What is expected
Give again the lines of the data from its first line through the line with "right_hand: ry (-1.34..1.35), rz". Change nothing.

Dataset excerpt
—————

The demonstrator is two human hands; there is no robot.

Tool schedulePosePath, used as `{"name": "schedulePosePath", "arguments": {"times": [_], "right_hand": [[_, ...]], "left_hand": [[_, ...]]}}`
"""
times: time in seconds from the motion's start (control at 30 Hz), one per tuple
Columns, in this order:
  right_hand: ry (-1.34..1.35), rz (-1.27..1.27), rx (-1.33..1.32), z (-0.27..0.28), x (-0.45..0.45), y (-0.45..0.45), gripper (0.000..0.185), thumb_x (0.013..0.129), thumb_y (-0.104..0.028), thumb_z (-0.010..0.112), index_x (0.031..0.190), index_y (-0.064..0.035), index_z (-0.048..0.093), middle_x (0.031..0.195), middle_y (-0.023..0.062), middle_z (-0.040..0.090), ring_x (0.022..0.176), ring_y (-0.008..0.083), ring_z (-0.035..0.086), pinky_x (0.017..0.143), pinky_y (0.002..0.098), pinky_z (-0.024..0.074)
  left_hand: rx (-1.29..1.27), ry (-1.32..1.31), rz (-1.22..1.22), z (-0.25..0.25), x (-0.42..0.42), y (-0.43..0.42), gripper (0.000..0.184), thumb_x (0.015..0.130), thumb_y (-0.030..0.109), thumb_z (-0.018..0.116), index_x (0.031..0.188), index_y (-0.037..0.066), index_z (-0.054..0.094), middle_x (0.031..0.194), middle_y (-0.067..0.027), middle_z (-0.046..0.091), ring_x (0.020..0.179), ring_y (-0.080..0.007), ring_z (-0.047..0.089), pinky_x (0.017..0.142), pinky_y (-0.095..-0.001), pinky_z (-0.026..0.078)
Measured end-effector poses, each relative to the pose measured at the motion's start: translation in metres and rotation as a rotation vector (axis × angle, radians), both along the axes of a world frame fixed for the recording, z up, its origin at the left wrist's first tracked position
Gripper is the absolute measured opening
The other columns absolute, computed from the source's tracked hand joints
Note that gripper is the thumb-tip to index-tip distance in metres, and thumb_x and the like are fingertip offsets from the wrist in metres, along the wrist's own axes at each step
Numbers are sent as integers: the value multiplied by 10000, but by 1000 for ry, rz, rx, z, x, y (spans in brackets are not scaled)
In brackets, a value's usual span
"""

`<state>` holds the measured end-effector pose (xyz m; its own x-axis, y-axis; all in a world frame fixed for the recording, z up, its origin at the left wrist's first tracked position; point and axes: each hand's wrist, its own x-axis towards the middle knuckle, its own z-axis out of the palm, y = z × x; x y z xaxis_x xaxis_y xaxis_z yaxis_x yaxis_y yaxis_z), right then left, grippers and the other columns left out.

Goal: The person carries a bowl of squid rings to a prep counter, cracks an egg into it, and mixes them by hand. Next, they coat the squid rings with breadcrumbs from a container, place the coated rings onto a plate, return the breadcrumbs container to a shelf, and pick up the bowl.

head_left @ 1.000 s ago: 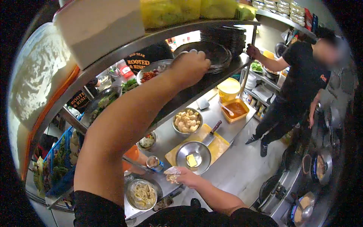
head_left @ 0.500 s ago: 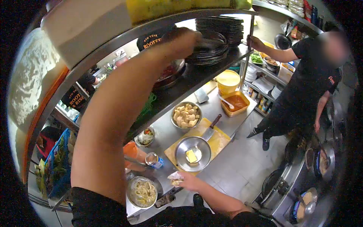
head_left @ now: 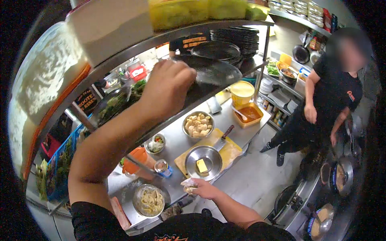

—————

Reply
The demonstrator is two human hands; there is no robot.

Tool schedulePosePath, used as `{"name": "schedulePosePath", "arguments": {"times": [_], "right_hand": [[_, ...]], "left_hand": [[_, ...]]}}`
"""
times: time in seconds from the motion's start (control at 30 Hz), one per tuple
Columns, in this order:
  right_hand: ry (-1.34..1.35), rz (-1.27..1.27), rx (-1.33..1.32), z (-0.27..0.28), x (-0.45..0.45), y (-0.45..0.45), gripper (0.000..0.185), thumb_x (0.013..0.129), thumb_y (-0.104..0.028), thumb_z (-0.010..0.112), index_x (0.031..0.190), index_y (-0.064..0.035), index_z (-0.048..0.093), middle_x (0.031..0.195), middle_y (-0.023..0.062), middle_z (-0.040..0.090), ring_x (0.022..0.176), ring_y (-0.008..0.083), ring_z (-0.035..0.086), pinky_x (0.017..0.143), pinky_y (0.002..0.098), pinky_z (-0.024..0.074)

The exercise has been carried out completely.